• ASSIGNED TASK: Set down the data again word for word. Skip any pictures.

*** STORED DATA Section Begins ***

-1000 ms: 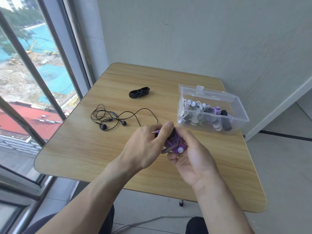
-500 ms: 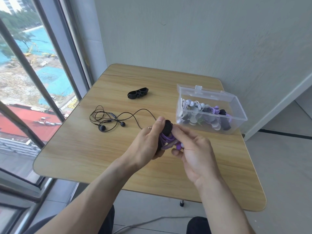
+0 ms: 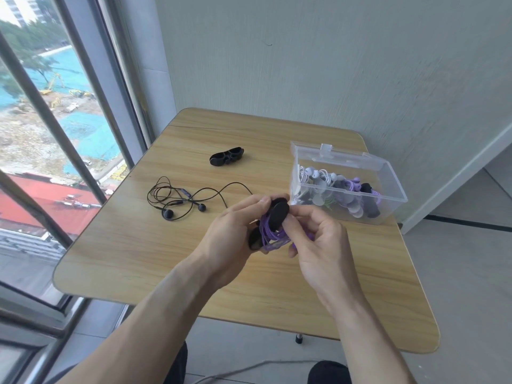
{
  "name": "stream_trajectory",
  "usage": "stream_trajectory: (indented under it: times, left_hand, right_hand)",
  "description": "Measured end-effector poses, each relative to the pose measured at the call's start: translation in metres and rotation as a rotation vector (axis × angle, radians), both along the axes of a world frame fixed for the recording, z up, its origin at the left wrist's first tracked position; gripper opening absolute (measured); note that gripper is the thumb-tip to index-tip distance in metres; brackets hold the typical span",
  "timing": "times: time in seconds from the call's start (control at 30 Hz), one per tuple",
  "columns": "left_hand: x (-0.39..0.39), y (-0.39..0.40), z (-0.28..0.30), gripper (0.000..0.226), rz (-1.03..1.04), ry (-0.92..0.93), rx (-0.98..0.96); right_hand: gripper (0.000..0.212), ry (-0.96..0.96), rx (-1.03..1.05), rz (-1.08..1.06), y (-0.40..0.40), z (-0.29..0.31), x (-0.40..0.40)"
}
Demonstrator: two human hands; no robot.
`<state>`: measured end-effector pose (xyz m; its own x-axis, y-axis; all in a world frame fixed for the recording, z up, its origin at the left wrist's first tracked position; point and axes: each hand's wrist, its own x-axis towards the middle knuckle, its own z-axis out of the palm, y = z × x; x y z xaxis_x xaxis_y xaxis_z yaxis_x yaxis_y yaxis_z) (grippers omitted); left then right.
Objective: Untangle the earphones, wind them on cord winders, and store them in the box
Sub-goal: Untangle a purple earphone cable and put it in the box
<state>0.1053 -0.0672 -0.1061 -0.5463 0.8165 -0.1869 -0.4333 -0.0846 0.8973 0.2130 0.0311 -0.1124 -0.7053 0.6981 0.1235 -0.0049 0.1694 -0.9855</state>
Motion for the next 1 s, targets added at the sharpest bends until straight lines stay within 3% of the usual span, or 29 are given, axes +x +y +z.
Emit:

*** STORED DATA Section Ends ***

• TASK SOLUTION:
-1000 ms: 
-500 ms: 
+0 ms: 
{
  "name": "stream_trajectory",
  "usage": "stream_trajectory: (indented under it: times, left_hand, right_hand)",
  "description": "Measured end-effector poses, each relative to the pose measured at the call's start: translation in metres and rotation as a rotation vector (axis × angle, radians), both along the axes of a world frame fixed for the recording, z up, its origin at the left wrist's first tracked position; gripper opening absolute (measured); note that gripper is the thumb-tip to index-tip distance in metres; brackets hold the typical span",
  "timing": "times: time in seconds from the call's start (control at 30 Hz), one per tuple",
  "columns": "left_hand: x (-0.39..0.39), y (-0.39..0.40), z (-0.28..0.30), gripper (0.000..0.226), rz (-1.03..1.04), ry (-0.92..0.93), rx (-0.98..0.96); right_hand: gripper (0.000..0.212), ry (-0.96..0.96), rx (-1.03..1.05), rz (-1.08..1.06), y (-0.40..0.40), z (-0.29..0.31), x (-0.40..0.40)"
}
Demonstrator: two human hands; no robot.
`<state>`: measured end-effector pose (xyz m; its own x-axis, y-axis; all in a world frame fixed for the recording, z up, its origin at the left wrist's first tracked position; point and axes: each hand's wrist, its own x-axis towards the middle knuckle, its own z-axis out of the palm, y = z × x; x y z xaxis_x xaxis_y xaxis_z yaxis_x yaxis_y yaxis_z) (grippers omitted); left then right.
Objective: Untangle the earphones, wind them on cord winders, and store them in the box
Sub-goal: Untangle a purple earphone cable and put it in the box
<state>0.1053 -0.0672 -0.1061 -0.5463 0.8165 -0.1869 -0.4333 -0.0846 0.8973 0.2130 0.0311 -0.1124 -0.7053 0.6981 0.1235 -0.0049 0.1694 -0.9855</state>
Motion for the next 1 s, targets added at the sharpest bends until straight lines stay within 3% of the usual span, or 29 are given, axes +x +y +z.
Emit:

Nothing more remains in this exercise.